* **What to do**:
Copy exactly the lines of the material below, starting with the first and including the line that holds "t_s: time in".

Data for analysis: Begin

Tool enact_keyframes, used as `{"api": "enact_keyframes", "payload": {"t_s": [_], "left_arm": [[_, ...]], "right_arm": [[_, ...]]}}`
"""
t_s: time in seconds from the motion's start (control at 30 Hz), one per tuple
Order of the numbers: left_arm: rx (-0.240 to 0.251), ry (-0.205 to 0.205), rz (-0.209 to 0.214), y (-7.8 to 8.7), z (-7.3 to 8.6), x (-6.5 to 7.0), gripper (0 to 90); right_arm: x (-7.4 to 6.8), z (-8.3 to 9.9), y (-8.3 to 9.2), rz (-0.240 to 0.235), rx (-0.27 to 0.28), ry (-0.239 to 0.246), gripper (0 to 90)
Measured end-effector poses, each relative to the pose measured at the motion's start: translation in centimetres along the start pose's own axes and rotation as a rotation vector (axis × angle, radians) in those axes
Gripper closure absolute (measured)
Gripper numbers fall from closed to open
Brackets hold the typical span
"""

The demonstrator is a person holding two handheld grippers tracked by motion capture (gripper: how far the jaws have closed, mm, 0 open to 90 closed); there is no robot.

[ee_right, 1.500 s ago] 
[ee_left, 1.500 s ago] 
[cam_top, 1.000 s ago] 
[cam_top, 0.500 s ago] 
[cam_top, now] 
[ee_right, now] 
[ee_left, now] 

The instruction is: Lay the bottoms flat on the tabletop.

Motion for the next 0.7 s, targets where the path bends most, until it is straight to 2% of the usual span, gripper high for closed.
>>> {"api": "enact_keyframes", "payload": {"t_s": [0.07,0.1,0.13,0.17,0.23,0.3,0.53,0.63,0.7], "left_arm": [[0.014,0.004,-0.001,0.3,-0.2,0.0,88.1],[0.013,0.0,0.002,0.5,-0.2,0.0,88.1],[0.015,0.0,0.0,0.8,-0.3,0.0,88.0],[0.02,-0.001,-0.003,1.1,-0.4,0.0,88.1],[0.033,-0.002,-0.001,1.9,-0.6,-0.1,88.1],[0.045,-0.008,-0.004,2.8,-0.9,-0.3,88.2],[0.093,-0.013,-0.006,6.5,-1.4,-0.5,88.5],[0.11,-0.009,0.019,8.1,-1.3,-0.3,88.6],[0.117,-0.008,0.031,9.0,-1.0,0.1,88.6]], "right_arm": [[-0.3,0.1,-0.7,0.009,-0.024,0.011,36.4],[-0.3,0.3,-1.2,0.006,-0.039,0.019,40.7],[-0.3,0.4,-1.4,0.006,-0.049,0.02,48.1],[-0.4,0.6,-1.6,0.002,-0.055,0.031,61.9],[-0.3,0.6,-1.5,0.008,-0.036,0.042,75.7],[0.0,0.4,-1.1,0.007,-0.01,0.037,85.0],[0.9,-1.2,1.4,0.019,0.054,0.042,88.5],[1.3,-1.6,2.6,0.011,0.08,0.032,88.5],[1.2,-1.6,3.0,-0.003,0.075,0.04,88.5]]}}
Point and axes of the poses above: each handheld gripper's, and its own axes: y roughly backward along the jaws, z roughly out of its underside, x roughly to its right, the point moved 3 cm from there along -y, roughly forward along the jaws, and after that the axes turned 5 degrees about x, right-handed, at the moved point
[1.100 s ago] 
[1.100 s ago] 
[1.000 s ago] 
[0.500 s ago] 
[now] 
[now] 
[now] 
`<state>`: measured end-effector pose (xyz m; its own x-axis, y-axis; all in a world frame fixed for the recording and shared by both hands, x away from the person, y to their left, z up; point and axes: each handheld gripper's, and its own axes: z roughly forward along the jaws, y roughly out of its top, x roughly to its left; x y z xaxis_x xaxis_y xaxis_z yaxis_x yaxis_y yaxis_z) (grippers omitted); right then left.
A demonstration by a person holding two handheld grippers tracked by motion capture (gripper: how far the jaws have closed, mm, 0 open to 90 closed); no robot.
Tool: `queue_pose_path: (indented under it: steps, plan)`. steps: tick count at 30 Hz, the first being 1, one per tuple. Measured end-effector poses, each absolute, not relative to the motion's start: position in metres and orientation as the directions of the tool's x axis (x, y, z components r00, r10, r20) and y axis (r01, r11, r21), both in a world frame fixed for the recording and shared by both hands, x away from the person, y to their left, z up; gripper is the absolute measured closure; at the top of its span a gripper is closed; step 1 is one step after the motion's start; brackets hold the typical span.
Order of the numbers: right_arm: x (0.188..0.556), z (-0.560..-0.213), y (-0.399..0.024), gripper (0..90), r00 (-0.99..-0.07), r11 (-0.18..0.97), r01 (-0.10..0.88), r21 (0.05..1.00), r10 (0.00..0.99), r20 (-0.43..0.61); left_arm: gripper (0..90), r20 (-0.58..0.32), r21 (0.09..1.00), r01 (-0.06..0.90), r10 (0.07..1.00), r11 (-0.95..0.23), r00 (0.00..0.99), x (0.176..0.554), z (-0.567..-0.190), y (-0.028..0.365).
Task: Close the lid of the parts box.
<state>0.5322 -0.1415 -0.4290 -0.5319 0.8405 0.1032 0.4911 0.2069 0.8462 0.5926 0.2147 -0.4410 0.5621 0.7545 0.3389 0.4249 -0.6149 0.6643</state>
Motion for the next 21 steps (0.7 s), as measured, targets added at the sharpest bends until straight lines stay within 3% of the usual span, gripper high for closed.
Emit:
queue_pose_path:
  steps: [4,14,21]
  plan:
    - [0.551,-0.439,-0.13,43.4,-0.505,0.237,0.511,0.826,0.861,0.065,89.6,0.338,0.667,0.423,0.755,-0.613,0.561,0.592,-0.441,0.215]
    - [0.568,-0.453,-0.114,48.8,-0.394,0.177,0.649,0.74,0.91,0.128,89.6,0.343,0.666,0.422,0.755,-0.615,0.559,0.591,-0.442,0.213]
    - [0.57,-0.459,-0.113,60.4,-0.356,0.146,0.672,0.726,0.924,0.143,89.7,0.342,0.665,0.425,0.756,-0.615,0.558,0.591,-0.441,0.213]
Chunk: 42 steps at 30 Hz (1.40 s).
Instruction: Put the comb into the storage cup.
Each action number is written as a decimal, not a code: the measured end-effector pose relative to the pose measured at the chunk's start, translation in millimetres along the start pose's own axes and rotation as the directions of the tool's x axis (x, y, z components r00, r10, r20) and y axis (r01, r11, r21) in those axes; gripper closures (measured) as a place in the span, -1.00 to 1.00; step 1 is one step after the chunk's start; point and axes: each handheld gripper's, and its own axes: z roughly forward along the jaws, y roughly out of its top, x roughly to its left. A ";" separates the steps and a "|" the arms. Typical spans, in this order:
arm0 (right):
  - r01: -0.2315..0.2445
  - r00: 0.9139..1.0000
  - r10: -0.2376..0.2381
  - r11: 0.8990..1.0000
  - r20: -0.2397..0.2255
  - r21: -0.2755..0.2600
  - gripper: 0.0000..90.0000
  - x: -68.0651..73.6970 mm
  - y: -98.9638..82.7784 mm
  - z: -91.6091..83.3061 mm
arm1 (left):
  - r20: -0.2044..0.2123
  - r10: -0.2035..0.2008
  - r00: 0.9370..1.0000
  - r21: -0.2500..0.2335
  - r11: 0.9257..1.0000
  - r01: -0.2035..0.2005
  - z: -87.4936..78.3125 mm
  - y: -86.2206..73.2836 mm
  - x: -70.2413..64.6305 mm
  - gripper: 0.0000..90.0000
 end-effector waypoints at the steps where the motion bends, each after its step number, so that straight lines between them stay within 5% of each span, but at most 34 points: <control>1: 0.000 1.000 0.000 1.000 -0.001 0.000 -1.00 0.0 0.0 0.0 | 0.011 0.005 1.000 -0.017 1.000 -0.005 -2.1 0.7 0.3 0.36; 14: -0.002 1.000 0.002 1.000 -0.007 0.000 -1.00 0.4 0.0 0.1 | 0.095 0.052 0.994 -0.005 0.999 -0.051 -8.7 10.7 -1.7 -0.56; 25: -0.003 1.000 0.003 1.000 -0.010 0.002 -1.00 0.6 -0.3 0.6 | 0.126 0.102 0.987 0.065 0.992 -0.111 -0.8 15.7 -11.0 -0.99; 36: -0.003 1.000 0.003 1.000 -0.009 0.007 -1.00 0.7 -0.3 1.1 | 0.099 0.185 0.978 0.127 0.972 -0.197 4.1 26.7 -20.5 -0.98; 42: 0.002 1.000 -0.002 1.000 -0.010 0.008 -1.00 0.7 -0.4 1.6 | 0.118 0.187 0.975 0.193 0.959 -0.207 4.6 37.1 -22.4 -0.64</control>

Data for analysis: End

* **Completed exercise**:
Tool enact_keyframes, used as `{"api": "enact_keyframes", "payload": {"t_s": [_], "left_arm": [[_, ...]], "right_arm": [[_, ...]]}}`
"""
t_s: time in seconds from the motion's start (control at 30 Hz), one per tuple

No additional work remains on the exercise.